- [HOW TO COMPLETE THIS TASK]
The pictures get left out, but everything else in the listing below must be duplicated exactly.
::::::::
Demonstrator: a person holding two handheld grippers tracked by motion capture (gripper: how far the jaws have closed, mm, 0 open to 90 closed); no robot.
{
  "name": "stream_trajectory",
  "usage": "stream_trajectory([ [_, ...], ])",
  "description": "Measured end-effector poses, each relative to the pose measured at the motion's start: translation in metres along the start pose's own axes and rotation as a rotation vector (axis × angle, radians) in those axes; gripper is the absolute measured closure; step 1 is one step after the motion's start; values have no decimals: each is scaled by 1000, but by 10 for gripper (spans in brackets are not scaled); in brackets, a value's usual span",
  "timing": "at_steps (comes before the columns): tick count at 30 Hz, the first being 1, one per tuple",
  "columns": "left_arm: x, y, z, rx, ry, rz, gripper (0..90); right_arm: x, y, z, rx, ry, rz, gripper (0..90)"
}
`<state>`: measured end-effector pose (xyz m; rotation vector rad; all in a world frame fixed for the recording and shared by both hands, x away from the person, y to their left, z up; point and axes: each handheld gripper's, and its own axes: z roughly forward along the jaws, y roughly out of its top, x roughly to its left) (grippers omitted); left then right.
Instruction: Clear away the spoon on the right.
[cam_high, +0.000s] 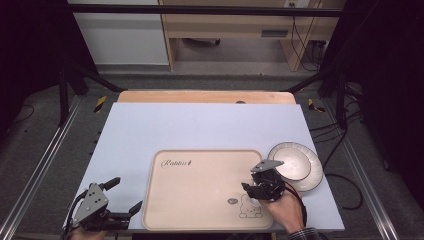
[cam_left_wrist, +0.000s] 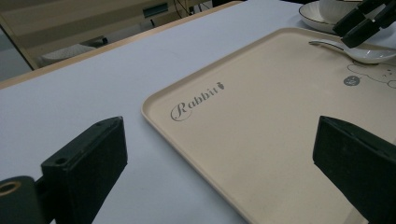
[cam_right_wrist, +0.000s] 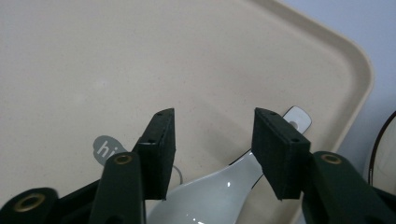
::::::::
- [WORKED SOLUTION]
Demonstrator: a person holding two handheld grippers tracked by motion capture (gripper: how far the jaws have closed, mm, 0 open to 90 closed); no robot.
{
  "name": "stream_trajectory",
  "usage": "stream_trajectory([ [_, ...], ])",
  "description": "Measured end-effector poses, each relative to the pose measured at the motion's start: translation in metres along the start pose's own axes and rotation as a rotation vector (axis × angle, radians) in those axes; gripper is the absolute measured closure; step 1 is one step after the motion's start; values have no decimals: each is scaled by 1000, but by 10 for gripper (spans in brackets are not scaled); in brackets, a value's usual span",
  "timing": "at_steps (comes before the columns): tick count at 30 Hz, the first being 1, one per tuple",
  "columns": "left_arm: x, y, z, rx, ry, rz, gripper (0..90); right_arm: x, y, z, rx, ry, rz, gripper (0..90)"
}
`<state>`: measured end-effector pose (xyz m; rotation vector rad; all in a world frame fixed for the recording and shared by both hands, x away from the person, y to their left, z up; point and axes: each handheld gripper's, and its own axes: z roughly forward along the jaws, y roughly out of its top, x roughly to its left) (grippers omitted); left then right.
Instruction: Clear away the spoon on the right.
[cam_high, +0.000s] 
[cam_left_wrist, +0.000s] 
[cam_right_wrist, +0.000s] 

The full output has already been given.